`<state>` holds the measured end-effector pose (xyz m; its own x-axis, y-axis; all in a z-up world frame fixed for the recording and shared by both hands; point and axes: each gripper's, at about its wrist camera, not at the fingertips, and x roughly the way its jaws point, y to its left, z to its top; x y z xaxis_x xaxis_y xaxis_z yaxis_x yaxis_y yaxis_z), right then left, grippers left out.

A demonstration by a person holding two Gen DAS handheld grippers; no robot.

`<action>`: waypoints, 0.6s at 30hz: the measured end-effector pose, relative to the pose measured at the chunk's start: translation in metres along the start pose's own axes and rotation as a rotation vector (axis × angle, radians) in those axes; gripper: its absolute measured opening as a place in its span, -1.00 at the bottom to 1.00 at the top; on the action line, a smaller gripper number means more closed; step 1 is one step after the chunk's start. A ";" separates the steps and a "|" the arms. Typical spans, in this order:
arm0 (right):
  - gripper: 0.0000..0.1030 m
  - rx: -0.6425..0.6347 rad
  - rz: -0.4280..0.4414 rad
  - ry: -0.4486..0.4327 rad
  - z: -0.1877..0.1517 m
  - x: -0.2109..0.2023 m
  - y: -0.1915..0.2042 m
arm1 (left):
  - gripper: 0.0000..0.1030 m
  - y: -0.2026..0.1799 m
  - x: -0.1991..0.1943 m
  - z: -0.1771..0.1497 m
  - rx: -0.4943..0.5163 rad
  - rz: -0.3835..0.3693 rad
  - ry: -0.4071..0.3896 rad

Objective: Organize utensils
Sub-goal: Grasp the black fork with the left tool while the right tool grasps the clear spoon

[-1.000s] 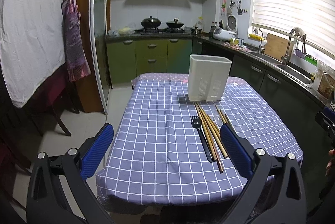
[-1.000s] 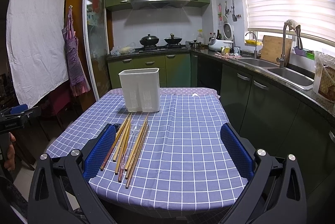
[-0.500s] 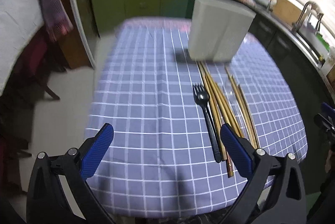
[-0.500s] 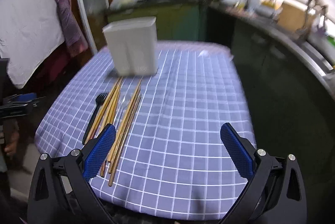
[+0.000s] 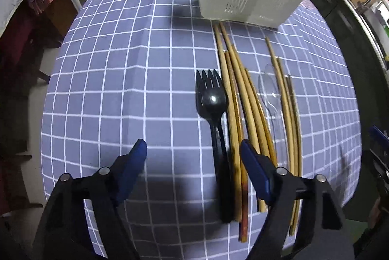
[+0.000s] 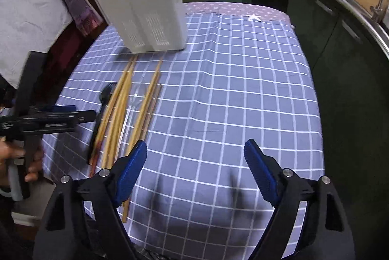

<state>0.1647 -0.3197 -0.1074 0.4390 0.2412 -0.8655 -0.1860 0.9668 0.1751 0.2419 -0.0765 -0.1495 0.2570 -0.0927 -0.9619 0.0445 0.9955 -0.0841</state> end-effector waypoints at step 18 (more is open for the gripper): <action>0.40 -0.031 0.033 0.021 0.000 0.006 0.001 | -0.11 -0.011 0.017 0.014 0.009 0.083 0.024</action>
<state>0.1669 -0.3175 -0.1127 0.4140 0.2711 -0.8690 -0.2277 0.9551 0.1896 0.2596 -0.0888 -0.1608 0.2374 -0.0090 -0.9714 0.0326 0.9995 -0.0013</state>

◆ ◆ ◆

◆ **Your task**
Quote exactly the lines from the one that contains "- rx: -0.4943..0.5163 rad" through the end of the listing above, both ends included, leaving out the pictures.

◆ **Reply**
  - rx: -0.4943..0.5163 rad
  - rz: -0.3835..0.3693 rad
  - ry: -0.4071..0.3896 rad

Objective: Organize utensils
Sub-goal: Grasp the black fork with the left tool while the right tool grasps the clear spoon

[-1.000s] 
[-1.000s] 
[-0.500s] 
[-0.500s] 
[+0.000s] 
[+0.000s] 

<state>0.1647 -0.3197 -0.1074 0.4390 0.2412 -0.8655 -0.1860 0.9668 0.1751 0.2419 -0.0765 -0.1495 0.2570 -0.0927 -0.9619 0.0445 0.9955 -0.0841</state> end-effector waypoints at step 18 (more is open for the gripper): <action>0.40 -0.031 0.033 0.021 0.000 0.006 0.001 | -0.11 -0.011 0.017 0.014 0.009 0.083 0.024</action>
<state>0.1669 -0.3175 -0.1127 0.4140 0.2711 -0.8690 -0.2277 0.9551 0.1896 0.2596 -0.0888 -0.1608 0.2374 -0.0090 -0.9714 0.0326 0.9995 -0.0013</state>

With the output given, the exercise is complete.